第三服 有乱寧波(肆)
寧波に乱有り
勘合とは、明王朝の発行した文書の名称で、割符のように突き合わせるものではないため、勘合符というものは存在しない。明王朝では国内の商取引のいくつかも勘合によって許可制になっていた。
最初は規模の大きかった遣明船も、応仁の乱以降は十年に一度で派遣船は三艘、乗員は三百人までと制限された。これは滞在費などを明側が持つため、財政難の続く明が支出の削減を狙ったものだと言われている。
規模が小さくなったとはいえ、それでも、遣明船による日本側の利益は莫大で、細川氏と大内氏は熱望していた。しかし、正徳勘合は大内氏の管轄であるため、高国は弘治勘合を幕府から強引に引き出すことになったのである。
「京兆様も随分と強引なことをなさいますなぁ」
「与右衛門はん、感心しとる場合やおまへんがな。その先がオオゴトでっせ」
そもそも、大永三年の遣明船は永正十六年に大内氏よって計画され、正徳勘合三枚が大内氏に下げ渡されている。正使に渡来人で大内氏の菩提寺である凌雲寺の住持・謙道宗設、副使に臨済宗の日向国竜泉寺住持・月渚永乗が任じられ、三艘の遣明船が仕立てられた。首船は大内船であり、東福寺船と博多船という構成である。謙道宗設らは前年秋に出立、四月廿七日に現地入りした。しかし、何故か臨検は行われず、放置されたまま、。

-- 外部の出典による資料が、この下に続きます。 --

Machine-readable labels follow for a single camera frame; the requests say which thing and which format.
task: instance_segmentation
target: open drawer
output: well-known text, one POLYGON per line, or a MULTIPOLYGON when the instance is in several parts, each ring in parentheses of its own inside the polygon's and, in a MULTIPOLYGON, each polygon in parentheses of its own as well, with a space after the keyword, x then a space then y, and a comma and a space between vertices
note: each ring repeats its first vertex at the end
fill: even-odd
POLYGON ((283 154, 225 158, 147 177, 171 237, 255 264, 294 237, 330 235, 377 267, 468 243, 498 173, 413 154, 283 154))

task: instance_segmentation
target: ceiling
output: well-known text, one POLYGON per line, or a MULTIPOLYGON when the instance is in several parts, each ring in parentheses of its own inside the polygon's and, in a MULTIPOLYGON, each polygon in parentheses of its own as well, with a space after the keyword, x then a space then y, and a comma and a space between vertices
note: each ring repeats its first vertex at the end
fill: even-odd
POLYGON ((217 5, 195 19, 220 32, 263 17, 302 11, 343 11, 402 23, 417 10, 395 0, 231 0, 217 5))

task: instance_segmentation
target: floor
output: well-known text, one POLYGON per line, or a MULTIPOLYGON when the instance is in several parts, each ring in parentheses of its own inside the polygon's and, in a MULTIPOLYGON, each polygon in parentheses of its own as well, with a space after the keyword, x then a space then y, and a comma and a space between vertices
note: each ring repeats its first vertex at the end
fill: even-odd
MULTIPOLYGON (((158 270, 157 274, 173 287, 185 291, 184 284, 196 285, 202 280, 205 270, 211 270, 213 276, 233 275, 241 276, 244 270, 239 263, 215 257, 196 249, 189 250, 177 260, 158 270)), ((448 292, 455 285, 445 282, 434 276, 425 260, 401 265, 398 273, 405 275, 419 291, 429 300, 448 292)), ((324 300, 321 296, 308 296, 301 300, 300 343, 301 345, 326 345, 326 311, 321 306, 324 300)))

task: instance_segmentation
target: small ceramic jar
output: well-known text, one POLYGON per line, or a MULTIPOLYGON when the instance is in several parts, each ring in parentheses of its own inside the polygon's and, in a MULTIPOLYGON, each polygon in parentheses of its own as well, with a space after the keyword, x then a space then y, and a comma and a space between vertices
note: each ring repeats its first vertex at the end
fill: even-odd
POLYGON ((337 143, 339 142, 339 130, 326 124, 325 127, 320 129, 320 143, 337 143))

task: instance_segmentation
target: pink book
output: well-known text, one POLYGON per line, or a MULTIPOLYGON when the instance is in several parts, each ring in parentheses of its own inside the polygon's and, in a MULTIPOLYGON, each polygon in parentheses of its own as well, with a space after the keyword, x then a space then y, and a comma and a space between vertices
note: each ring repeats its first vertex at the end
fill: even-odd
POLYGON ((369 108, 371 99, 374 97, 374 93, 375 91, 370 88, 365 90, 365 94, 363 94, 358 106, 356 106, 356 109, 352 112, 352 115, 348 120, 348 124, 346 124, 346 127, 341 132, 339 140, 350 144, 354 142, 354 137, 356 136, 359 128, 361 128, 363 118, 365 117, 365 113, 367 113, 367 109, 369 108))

大内船に遅れること二日、細川氏の弘治勘合遣明船が入港した。細川高国は正使に臨済宗の美濃国瑞光寺から相国寺住持に上がった鸞岡瑞佐を、副使に宋素卿を任じている。これは細川船であるが、相国寺船でもあり一艘のみであった。
不可思議なことに寧波の市舶提挙司が行う臨検は、到着順で行われるのが基本であるにも関わらず、市舶司太監の頼恩は細川氏の本来無効な勘合を不問にし、臨検を即刻行ったのである。本来は大内氏の遣明船が先に臨検を受けるはずだった。ちなみに太監とは長官のことであるが、宦官の別名でもあった。頼恩は宦官である。

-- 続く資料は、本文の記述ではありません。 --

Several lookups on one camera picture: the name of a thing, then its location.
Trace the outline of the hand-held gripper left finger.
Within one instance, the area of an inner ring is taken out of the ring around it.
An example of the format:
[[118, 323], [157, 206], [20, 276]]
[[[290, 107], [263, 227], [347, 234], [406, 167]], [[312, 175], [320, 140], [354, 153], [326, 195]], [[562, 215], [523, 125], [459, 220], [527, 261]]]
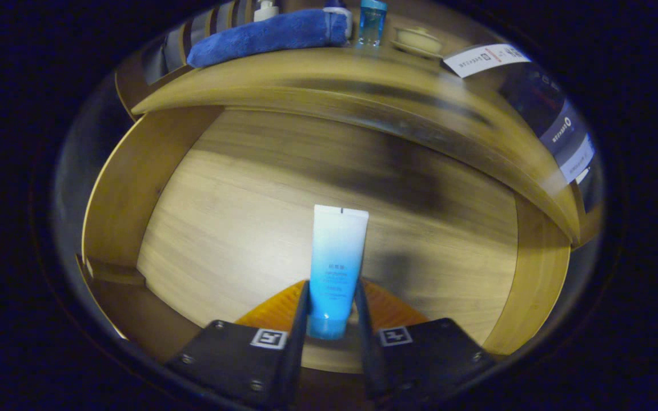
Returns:
[[230, 409], [291, 409], [295, 404], [310, 307], [309, 282], [289, 290], [289, 331], [214, 320], [196, 334], [166, 367], [221, 398]]

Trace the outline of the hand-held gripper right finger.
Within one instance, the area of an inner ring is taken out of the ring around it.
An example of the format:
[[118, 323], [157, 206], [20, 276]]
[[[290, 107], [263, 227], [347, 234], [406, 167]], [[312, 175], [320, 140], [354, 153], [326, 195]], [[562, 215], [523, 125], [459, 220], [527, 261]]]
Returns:
[[358, 281], [366, 392], [375, 403], [445, 403], [496, 361], [455, 321], [426, 320], [391, 292]]

その夜、両使節団が招かれ、歓待の宴となったが、上座に細川方、下座に大内方という席次である。面白くないのは謙道宗設ら大内氏の使節団だ。臨検を待たされた挙げ句、あとから入港した細川氏らが先に臨検を受け、しかも上座に坐っている。歓待の宴は罵声の飛び交う修羅場となったが、居心地の悪さを感じる鸞岡瑞佐に対して、宋素卿は平然としており、それに謙道宗設はますます憎しみを滾らせ、月渚永乗が必死に宥めた。

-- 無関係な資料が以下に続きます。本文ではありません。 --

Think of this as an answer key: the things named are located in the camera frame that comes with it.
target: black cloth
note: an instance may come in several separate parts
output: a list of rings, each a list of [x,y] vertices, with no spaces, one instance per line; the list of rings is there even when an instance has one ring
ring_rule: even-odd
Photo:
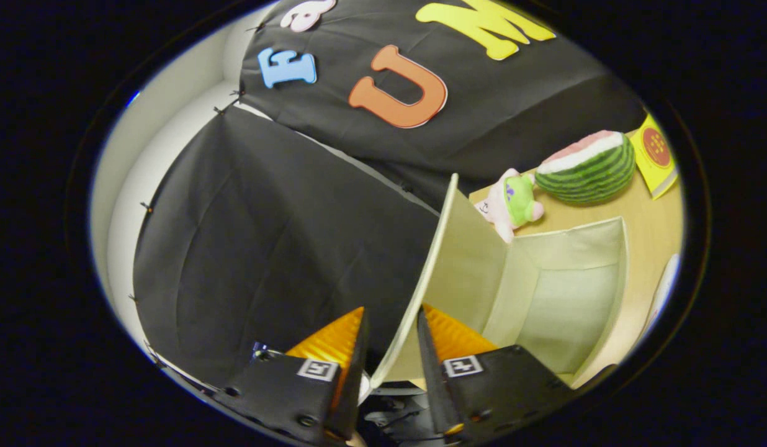
[[[362,305],[371,373],[437,225],[400,191],[235,107],[190,141],[150,206],[133,272],[143,331],[216,386],[255,341],[285,351]]]
[[[429,2],[337,2],[308,31],[279,26],[301,2],[279,2],[255,33],[241,71],[241,101],[375,167],[435,209],[452,172],[460,174],[460,190],[469,193],[510,167],[532,169],[591,133],[631,131],[645,119],[641,102],[624,83],[557,32],[544,42],[517,43],[517,53],[492,60],[485,47],[455,29],[418,22],[416,12]],[[441,3],[469,8],[460,0]],[[421,127],[393,127],[348,104],[364,76],[406,104],[421,98],[411,81],[370,68],[386,45],[396,45],[447,86],[445,107]],[[257,55],[268,47],[312,54],[316,83],[265,87]]]

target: green plush toy
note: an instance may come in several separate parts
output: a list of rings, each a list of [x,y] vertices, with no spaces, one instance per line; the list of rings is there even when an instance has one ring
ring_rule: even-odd
[[[513,240],[515,229],[543,215],[543,204],[536,202],[533,196],[534,186],[533,175],[519,175],[511,168],[491,187],[488,197],[475,204],[506,243]]]

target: black clip
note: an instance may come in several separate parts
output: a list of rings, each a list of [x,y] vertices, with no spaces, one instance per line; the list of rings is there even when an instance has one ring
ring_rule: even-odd
[[[262,22],[262,23],[260,23],[260,24],[259,24],[259,26],[255,26],[255,27],[253,27],[253,28],[249,28],[249,29],[246,29],[246,30],[245,30],[245,32],[246,32],[246,33],[248,33],[248,31],[251,31],[252,29],[254,29],[254,30],[255,30],[255,31],[254,31],[254,34],[257,34],[257,33],[259,33],[259,31],[260,31],[262,28],[265,28],[265,22]]]
[[[149,345],[149,342],[148,342],[147,340],[143,340],[143,344],[144,344],[144,345],[146,345],[146,350],[147,350],[147,352],[150,354],[151,358],[153,358],[153,359],[154,359],[154,361],[155,361],[155,366],[156,366],[157,368],[163,369],[163,368],[166,368],[166,367],[168,367],[168,365],[167,365],[166,363],[163,363],[163,362],[160,360],[160,357],[159,357],[159,356],[157,356],[157,353],[155,353],[153,350],[151,350],[151,346]]]

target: yellow card
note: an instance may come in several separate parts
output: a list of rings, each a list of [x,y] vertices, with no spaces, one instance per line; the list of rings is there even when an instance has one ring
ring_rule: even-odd
[[[678,178],[670,146],[650,114],[630,140],[634,146],[637,167],[651,192],[652,200],[656,200],[667,192]]]

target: foam letter
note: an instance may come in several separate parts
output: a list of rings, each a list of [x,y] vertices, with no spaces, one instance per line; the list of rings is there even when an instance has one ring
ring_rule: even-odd
[[[273,84],[295,79],[315,84],[318,80],[315,57],[312,54],[304,54],[300,60],[293,61],[296,56],[298,53],[290,50],[276,54],[273,54],[273,48],[260,51],[256,59],[259,60],[259,70],[262,71],[265,87],[273,88]]]
[[[312,28],[312,26],[320,20],[320,16],[333,8],[334,5],[336,5],[336,0],[312,0],[310,2],[301,3],[295,8],[290,9],[290,11],[287,11],[279,25],[281,25],[282,28],[287,28],[287,26],[289,26],[295,33],[306,31],[307,29]]]
[[[513,25],[519,26],[527,36],[535,40],[547,40],[556,37],[548,29],[542,28],[516,12],[490,0],[463,1],[474,9],[429,3],[417,11],[417,20],[425,23],[443,23],[455,31],[465,34],[480,45],[485,46],[486,54],[494,60],[502,60],[511,56],[519,51],[519,45],[510,40],[498,39],[491,33],[510,37],[517,42],[526,43],[526,45],[530,43],[530,40]]]
[[[400,51],[394,45],[381,48],[370,66],[375,71],[392,70],[423,89],[423,98],[411,105],[403,104],[376,88],[369,76],[359,79],[350,91],[350,105],[363,107],[395,127],[410,129],[423,125],[447,102],[447,86],[443,80],[413,60],[400,56]]]

宋素卿というのは、明人で貿易商である。明は民間の自由貿易を禁じていて、貿易をしていたということは、当然密貿易であり、倭寇と繋がりを持っていた。
しかし、遣明船が再開されると、倭寇が下火になることを察し、すぐさま明応四年の遣明船で明に渡っていた湯川新五郎に従って渡来、日本に居を構え「素卿」と名乗ったといわれる。これはどうも本名の朱縞を日本人が聞き取り間違えたものがそのまま定着した呼び名に漢字を宛てて名前らしくしたというのが真相のようだ。
堺を拠点に貿易で身を立てた宋素卿は、永正七年四月、足利義澄公の使者として渡明した。あまり歓迎されていない中で、黄金一〇〇〇両を宦官の劉瑾に献上して、歓待を勝ち取り、前例のない飛魚服を得たという。この頃、正徳帝は劉瑾ら八人の宦官――八虎と言われた――に遊興を奨められ、政治を顧みず、一部の朝臣と結託し朝政を壟断した劉瑾ら八虎によって明の朝廷は収賄政治の坩堝と堕していた。
飛魚服というのは、錦衣衛や武将に皇帝から賜る朝服であり、軍服の一種である。宋素卿は皇帝の側近と同じ扱いを受けたに等しい。
宋素卿が賄賂を贈り誼を結んだ劉瑾は、同年に起きた安化王の乱の原因であると主張されていた。安化王の乱とは正徳五年五月十二日、安化王朱寘鐇が劉瑾の誅殺を掲げて起こした反乱である。